Simple, smart architecture for our new office


Guyhirn, Wisbech

Date of completion:

A contemporary interpretation of a barn development, that evokes the agricultural history of Guyhirn, a village in Wisbech.


A truly outstanding architectural Passivhaus design, for an office that surpasses sustainability, promoting both ethical and “Good Design” elements to enhance the intrinsic character of the area. Our aim is to create buildings and spaces that interact with society and contribute to the wider community.


In the case of this Passivhaus project our intention was to be the first Passivhaus office in the Fenland’s, thus demonstrating our commitment to delivering ultra-low energy buildings. We wanted to essentially “walk the walk” by adding a Passivhaus office to the impressive Passivhaus portfolio that we already have under our belt.


 Our expert team of designers created an office that perfectly balances sleek design elements and carbon neutrality:

  • Barn style newbuild Passivhaus certified 2 storey office, with the appearance of horizontal and vertical cladding. 

  • Exposed ductwork, designed with a spiral wound steel, the overall finish achieved both robustness and modern appearance, complementing the office design.    

  • Orientating the building to a position that allows maximum daylight and solar gains. 

  • Mechanical Ventilation with Heat Recovery (MVHR): A PAUL Novus 450 MVHR system, designed, supplied and commissioned by Green Building Store. 

  • Windows and Doors U-value as low as 0.68 W/m2K: Green Building Store’s PROGRESSION windows and doors were chosen for the project. 

The spaces within the office were designed to offer an inclusive flexible working environment, with the capability of working on both the ground and first floor.

The full story

From the outset, our intention was to be sympathetic to the agricultural history of the area and to create a contemporary interpretation of a barn development, with the ethos of environmentally responsible development and sustainability at its core, whilst adhering to the Government and Local Policy. We approached this by taking photos of the barns and numerous buildings in the area to use as the initial inspiration. 

As such we wanted the architectural style to be simple in its forms with the traditional rectangular nature of the agricultural building being pushed and pulled to create openings, recesses and overhangs – this combined with the use of horizontal and vertical cladding resulted in an efficient contemporary interpretation of a historical building’s form.

Creating an eco-friendly, low energy office with good design in Guyhirn, Wisbech

Green Building Store’s PROGRESSION windows and doors were specified for the project along with their MVHR design service. Ultimately, we knew that we wanted to finish off the Passivhaus design with further products that would complete our desire for an eco-friendly, low energy office. 

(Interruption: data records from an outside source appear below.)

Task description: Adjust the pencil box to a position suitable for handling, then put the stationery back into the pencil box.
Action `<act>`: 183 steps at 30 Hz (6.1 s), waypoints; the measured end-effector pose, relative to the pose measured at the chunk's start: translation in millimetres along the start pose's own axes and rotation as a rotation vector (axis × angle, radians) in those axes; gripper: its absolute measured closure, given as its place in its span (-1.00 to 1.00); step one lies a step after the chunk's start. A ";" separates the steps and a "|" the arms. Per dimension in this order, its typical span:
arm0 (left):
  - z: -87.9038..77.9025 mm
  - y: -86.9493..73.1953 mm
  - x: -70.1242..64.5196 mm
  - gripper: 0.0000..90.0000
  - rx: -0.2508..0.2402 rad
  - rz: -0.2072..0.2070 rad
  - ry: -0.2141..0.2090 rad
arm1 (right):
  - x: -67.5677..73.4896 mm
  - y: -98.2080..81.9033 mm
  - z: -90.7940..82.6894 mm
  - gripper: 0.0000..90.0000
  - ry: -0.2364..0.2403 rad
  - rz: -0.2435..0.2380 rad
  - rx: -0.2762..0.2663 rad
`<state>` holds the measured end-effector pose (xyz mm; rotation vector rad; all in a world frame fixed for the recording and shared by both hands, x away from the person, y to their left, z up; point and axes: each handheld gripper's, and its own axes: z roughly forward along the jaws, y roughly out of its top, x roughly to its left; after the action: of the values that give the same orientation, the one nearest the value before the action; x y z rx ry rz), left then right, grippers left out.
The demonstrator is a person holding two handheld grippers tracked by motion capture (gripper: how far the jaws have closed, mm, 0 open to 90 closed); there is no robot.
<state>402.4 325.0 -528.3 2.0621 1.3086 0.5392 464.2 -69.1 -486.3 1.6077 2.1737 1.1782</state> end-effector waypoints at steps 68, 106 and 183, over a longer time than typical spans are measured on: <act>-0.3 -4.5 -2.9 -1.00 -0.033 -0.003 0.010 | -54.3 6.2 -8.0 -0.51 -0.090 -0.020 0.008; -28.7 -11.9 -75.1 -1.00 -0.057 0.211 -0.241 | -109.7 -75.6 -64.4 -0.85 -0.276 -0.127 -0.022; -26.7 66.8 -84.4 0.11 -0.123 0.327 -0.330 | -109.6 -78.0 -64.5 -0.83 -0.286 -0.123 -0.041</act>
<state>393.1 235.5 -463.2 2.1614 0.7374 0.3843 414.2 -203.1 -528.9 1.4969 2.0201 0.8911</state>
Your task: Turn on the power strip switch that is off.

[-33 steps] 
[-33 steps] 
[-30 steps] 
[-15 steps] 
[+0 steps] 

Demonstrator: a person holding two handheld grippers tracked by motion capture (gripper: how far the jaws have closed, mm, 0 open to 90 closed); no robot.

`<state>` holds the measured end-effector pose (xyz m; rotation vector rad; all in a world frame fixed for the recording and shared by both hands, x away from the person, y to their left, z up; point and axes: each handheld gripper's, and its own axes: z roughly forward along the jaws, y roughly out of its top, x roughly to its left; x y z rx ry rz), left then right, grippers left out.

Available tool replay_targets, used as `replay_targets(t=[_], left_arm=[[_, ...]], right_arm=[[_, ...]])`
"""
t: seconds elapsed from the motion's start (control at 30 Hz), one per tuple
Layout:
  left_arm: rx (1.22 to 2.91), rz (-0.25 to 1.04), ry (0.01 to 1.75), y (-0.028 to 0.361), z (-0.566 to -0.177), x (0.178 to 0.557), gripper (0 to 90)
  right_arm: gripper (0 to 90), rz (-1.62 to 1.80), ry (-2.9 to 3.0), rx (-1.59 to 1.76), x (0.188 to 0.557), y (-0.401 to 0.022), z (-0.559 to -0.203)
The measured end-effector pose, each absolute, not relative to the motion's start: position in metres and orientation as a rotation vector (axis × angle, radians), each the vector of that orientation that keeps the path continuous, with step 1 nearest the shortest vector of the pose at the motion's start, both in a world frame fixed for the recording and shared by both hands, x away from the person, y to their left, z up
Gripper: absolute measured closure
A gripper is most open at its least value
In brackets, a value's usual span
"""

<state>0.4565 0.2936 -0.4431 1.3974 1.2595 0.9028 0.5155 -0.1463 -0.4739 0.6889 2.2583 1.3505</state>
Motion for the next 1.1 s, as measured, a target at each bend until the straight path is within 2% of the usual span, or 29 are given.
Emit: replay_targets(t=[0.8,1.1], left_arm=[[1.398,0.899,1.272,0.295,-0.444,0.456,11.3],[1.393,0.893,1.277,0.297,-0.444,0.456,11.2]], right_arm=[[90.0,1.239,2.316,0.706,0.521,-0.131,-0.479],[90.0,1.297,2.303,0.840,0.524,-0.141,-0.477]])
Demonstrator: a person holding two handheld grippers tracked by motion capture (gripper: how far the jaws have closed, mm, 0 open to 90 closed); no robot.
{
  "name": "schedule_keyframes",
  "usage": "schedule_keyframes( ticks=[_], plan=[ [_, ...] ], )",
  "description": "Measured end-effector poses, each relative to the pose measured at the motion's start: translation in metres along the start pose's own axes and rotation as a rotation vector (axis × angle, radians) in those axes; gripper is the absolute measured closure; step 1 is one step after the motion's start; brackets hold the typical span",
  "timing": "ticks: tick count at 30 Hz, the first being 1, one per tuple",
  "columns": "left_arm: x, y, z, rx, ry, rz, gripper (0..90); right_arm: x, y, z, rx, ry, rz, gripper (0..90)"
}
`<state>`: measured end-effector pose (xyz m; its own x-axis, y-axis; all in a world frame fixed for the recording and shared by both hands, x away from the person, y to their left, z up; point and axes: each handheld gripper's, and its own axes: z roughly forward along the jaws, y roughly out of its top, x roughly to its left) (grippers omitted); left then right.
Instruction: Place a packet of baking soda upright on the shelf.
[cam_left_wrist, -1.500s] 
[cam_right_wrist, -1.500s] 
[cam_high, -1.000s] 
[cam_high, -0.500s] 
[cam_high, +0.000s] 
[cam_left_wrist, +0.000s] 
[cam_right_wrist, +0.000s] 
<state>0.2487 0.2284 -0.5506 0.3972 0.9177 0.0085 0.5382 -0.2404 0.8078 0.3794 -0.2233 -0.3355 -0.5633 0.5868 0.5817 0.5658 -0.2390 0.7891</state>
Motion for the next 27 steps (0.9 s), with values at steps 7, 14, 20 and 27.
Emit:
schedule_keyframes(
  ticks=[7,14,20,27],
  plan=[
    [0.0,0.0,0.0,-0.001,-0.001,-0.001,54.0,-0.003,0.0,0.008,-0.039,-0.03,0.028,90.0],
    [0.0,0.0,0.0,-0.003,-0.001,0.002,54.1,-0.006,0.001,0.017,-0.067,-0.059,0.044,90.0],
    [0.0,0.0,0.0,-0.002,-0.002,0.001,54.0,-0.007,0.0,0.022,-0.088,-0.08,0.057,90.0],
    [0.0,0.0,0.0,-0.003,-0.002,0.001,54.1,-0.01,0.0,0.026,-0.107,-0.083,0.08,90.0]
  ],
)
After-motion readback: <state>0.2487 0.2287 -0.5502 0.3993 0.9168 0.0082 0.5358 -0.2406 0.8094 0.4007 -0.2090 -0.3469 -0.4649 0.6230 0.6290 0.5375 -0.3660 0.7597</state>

James Burton, Architect & Director at Swann Edwards Architecture commented:

“We’ve had no problems with the PROGRESSION windows and doors at all. They look really, really good. They’re helping make the office very comfortable and we’ve even experienced them frosting up on the outside! By early December, we still had not put the heating on in the office.”

It was also important the project enhanced the biodiversity of the site, which was achieved through its landscaping scheme.

The end result was an evolving architecture informed by its site, context, climatic conditions and locally available materials.

The 5-stage approach: demonstrating the difference sustainable building design can make 

We used a sustainable design strategy to achieve a low carbon plan. This is a hierarchical five-stage approach to design, which rigorously tests each design decision against proven techniques to ensure the potential to achieve the overall aim of carbon neutrality is maximised.

The proposal recognised the impact of the construction industry and dwelling emissions on the environment, for which a Passivhaus design constructively helps with its ethos of carbon neutrality. Passivhaus buildings achieve a significant reduction in space heating requirements while maximising occupant comfort compared to standard practice for UK new build.

By using the 5- stage approach the ‘Passive’ and ‘Active’ design strategies mean the office meets the criteria of the Passivhaus standard:  

  • a maximum space heating and cooling demand of less than 15 kWh/m2.year or a maximum heating and cooling load of 10W/m2 

  • a maximum total primary energy demand of 120 kWh/m2/year 

  • an air change rate of no more than 0.6 air changes per hour @ 50 Pa 

Finally, our design means that maintenance will not be needed for another 50 years. therefore, we’re extremely happy to have reduced the building’s operational energy and CO2. The outcome of this project is an exceptional example of how a Passivhaus design can be tailored to fit the local area and champion low energy for a sustainable future.